Nothing outside the range below should be printed. Output exactly the lines from the line with "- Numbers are" to the line with "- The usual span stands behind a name", both included.

---------- DATA PROVIDED ----------

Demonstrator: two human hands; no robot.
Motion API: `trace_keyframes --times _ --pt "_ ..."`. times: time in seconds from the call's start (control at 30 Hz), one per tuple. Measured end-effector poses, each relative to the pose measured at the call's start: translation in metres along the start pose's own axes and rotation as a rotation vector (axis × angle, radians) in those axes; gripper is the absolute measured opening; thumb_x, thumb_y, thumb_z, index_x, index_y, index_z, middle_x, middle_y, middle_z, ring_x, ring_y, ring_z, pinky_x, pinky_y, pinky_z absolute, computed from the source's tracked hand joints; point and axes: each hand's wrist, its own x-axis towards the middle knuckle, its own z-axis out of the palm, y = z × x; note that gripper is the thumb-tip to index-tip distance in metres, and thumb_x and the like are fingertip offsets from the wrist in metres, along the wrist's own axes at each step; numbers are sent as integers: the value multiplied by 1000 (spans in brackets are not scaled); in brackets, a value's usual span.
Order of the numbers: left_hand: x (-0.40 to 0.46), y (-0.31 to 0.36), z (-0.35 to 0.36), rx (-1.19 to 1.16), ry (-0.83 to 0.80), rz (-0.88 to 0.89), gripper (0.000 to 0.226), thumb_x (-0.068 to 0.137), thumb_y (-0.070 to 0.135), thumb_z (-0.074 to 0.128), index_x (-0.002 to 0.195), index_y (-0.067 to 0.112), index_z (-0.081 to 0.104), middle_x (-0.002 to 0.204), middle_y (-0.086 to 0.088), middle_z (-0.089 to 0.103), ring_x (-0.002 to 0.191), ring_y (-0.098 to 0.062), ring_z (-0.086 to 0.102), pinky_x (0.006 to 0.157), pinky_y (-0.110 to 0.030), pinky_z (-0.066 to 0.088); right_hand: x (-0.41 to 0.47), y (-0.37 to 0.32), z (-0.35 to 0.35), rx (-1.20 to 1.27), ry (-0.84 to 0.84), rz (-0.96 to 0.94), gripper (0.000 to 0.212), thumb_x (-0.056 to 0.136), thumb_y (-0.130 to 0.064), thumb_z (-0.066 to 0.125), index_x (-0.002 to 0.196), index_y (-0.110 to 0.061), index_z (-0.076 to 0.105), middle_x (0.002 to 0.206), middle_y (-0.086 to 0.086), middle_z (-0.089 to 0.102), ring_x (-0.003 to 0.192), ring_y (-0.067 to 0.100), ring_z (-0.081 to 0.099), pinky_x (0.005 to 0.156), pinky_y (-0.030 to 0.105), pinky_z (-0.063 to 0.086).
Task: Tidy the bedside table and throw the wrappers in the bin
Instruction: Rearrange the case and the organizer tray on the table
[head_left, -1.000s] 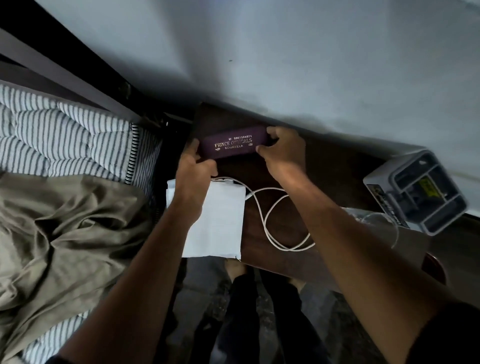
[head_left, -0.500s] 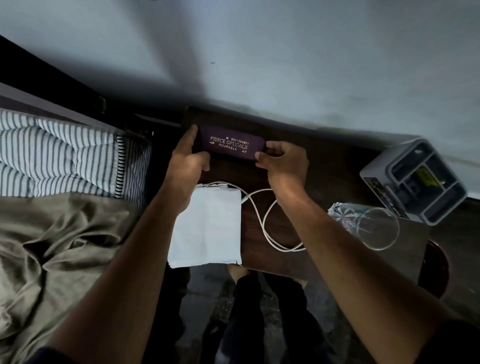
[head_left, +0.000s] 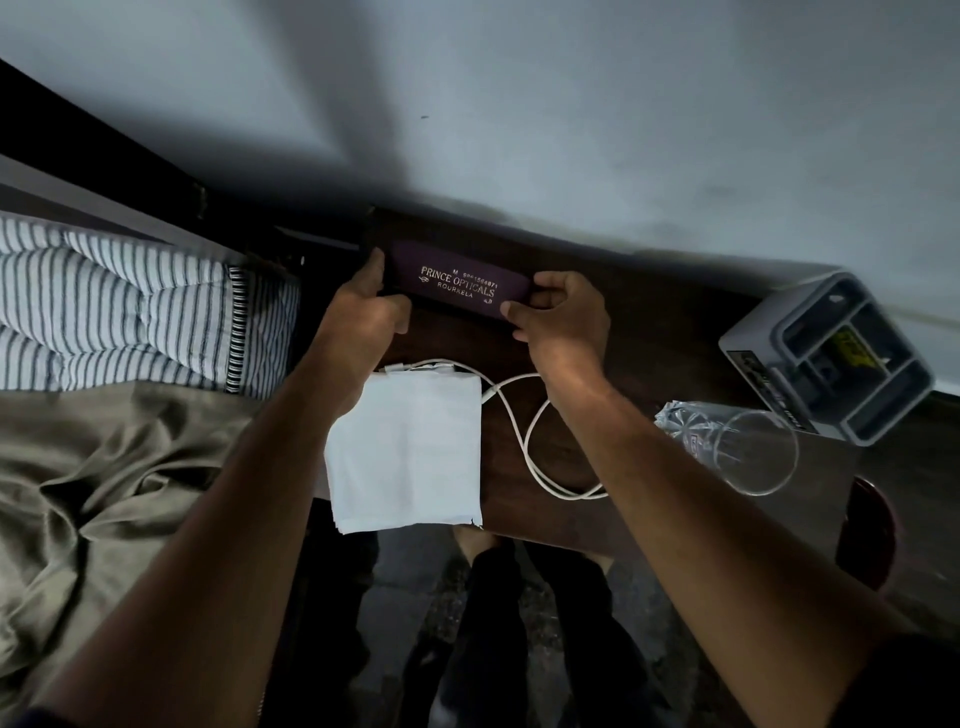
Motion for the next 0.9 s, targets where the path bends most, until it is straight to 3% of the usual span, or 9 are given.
trace_keyframes --times 0.07,0.17,0.23,0.33,0.43,0.57,0.67,0.77,0.9 --pt "-4 0 0 31 -25 -13 97 58 13 55 153 23 37 131 9 61 105 -7 55 93 -19 41 -1 -1 0 -30 0 -16 52 74 -6 86 120 -7 63 105 13 70 96 27 71 86 46 60" --pt "-14 1 2 139 -55 31 95 71 14 58 158 20 23 155 12 34 123 3 50 101 -9 38 -5 -4 -9 -53 -18 -23 59 73 -8 87 126 -9 59 106 8 66 98 25 70 86 45 60" --pt "-16 1 3 262 -27 77 86 82 8 58 159 16 20 166 3 23 148 -13 34 121 -28 29 -9 -8 -20 -99 -41 -50 54 74 -7 85 123 -11 62 107 7 65 98 23 70 86 44 61" --pt "-19 2 7 447 -2 148 78 90 4 56 158 11 19 169 -6 12 156 -21 13 127 -41 16 -24 -15 -38 -94 -68 -67 39 78 -1 80 112 -12 65 97 5 65 85 22 71 75 43 63" --pt "-34 11 21 455 63 277 66 89 7 55 153 12 38 164 -7 32 152 -20 28 125 -42 23 -48 -23 -59 -101 -142 -118 27 80 -10 81 103 -16 68 79 4 65 66 17 64 63 39 60" --pt "-65 30 47 180 154 352 48 85 10 50 127 27 65 123 5 71 115 -12 66 105 -41 51 -82 -30 -105 -109 -332 -211 22 81 -33 81 97 -21 73 64 -8 55 57 7 50 51 25 43" --pt "-78 40 76 66 87 296 47 86 -3 50 122 22 68 104 6 75 94 -7 70 89 -27 57 -93 -34 -148 -64 -244 -264 16 83 -28 80 96 -21 75 65 -6 59 56 9 49 53 25 42" --pt "-90 50 115 38 -26 258 45 91 -11 42 119 16 66 98 5 73 83 -10 66 72 -15 54 -94 -41 -179 -7 -126 -269 10 87 -24 76 95 -19 75 72 16 67 55 11 50 53 27 43" --pt "-101 59 173 24 -178 206 34 98 -2 44 113 20 65 97 3 70 88 -18 63 74 -22 52 -84 -34 -218 -56 64 -262 12 88 -30 74 98 -22 75 82 12 73 65 10 65 61 25 53"
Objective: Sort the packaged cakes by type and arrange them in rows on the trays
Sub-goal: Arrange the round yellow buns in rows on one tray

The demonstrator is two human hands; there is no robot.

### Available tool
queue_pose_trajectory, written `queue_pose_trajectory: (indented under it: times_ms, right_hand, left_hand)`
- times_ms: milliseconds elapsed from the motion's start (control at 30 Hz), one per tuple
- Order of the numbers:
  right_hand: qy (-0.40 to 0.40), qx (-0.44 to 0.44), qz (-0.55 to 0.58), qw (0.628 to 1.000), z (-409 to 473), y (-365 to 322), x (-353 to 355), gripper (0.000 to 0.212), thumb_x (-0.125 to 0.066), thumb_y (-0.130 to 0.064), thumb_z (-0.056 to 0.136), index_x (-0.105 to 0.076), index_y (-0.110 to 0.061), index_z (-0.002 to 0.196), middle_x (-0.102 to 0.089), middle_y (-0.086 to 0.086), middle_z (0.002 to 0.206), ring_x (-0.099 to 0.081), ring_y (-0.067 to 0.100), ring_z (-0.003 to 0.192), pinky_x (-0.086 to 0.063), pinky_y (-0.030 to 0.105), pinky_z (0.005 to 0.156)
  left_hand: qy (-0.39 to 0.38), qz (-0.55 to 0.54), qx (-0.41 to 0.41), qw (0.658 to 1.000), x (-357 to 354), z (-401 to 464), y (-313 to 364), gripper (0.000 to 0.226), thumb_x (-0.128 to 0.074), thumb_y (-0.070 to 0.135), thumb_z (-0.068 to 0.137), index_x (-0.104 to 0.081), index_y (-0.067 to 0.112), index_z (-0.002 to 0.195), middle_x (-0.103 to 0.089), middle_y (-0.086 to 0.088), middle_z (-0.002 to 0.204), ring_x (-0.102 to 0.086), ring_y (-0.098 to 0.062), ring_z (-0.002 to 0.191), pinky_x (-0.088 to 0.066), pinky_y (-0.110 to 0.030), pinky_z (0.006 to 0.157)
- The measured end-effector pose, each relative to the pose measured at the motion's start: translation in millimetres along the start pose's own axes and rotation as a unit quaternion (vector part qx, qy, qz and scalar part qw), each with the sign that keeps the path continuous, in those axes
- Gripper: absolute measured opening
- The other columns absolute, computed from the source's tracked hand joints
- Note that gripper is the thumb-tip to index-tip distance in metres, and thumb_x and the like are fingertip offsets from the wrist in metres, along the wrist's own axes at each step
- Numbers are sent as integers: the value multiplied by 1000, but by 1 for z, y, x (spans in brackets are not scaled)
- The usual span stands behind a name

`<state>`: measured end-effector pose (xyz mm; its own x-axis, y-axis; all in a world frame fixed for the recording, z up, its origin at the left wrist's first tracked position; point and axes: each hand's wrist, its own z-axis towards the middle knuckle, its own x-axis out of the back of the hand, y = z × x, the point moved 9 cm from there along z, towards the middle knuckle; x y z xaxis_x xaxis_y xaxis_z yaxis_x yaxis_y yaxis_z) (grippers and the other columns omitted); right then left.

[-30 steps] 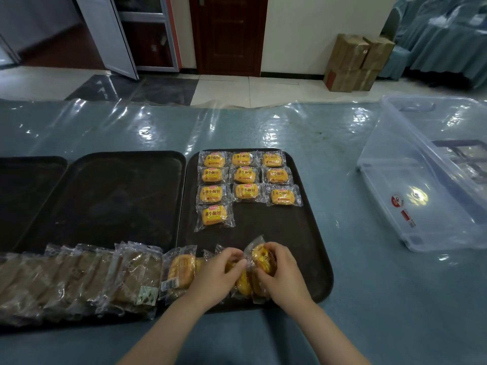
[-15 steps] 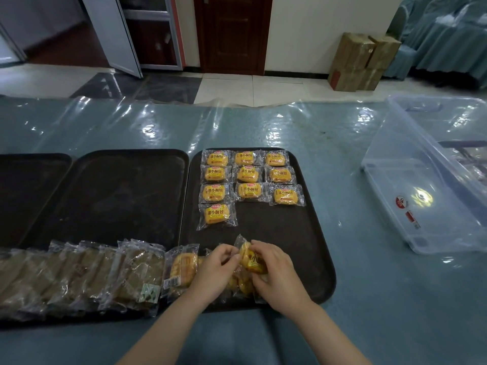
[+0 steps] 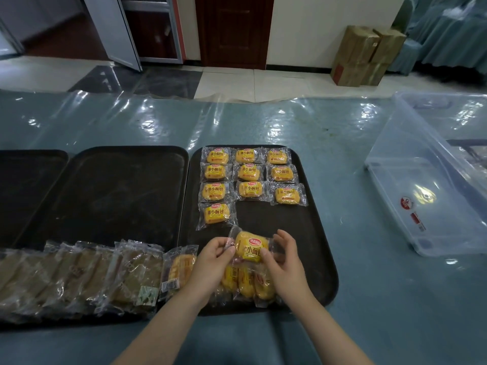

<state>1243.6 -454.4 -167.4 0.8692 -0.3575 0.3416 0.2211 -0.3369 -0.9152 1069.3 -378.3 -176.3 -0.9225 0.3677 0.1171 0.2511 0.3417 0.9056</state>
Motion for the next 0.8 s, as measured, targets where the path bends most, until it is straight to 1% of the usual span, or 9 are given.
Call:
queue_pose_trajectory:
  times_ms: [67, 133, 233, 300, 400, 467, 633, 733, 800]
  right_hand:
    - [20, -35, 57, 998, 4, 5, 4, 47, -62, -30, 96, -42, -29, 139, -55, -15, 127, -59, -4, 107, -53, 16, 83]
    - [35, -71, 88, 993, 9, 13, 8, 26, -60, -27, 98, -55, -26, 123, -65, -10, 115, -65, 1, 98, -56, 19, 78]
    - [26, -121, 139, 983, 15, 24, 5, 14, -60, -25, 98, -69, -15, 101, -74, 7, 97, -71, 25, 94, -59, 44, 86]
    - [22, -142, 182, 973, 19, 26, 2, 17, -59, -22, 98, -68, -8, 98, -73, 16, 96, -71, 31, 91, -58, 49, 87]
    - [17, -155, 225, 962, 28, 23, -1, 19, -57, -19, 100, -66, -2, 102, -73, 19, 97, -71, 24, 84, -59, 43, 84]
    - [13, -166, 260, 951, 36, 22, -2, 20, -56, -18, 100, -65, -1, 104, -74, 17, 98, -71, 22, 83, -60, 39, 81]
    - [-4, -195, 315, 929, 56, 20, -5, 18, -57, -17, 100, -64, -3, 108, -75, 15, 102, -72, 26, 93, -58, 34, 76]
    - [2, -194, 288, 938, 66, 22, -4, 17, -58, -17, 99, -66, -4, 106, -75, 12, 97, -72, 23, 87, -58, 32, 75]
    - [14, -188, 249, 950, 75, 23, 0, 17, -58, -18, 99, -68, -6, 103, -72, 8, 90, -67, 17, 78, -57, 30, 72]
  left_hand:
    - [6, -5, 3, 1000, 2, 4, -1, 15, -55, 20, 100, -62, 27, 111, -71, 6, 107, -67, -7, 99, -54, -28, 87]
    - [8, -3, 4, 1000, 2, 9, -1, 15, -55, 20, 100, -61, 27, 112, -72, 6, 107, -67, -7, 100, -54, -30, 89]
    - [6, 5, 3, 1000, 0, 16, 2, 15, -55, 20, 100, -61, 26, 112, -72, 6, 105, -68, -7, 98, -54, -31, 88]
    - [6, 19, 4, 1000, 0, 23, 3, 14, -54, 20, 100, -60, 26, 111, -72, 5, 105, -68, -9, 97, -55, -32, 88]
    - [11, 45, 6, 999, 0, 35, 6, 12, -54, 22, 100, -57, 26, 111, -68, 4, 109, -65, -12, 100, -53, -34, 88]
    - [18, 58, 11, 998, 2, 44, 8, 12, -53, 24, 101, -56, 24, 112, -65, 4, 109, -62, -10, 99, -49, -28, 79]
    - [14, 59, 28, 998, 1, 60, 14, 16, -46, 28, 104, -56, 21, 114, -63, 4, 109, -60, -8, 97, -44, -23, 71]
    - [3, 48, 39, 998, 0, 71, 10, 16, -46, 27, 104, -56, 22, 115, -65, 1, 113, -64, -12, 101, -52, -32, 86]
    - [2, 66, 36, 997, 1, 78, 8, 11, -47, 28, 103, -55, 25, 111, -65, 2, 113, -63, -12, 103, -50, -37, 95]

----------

- _WRITTEN SOLUTION_
- Numbers are sent as integers: the value multiplied by 1000, but by 1 for z, y, x (spans in brackets are not scaled)
- The usual span stands behind a name

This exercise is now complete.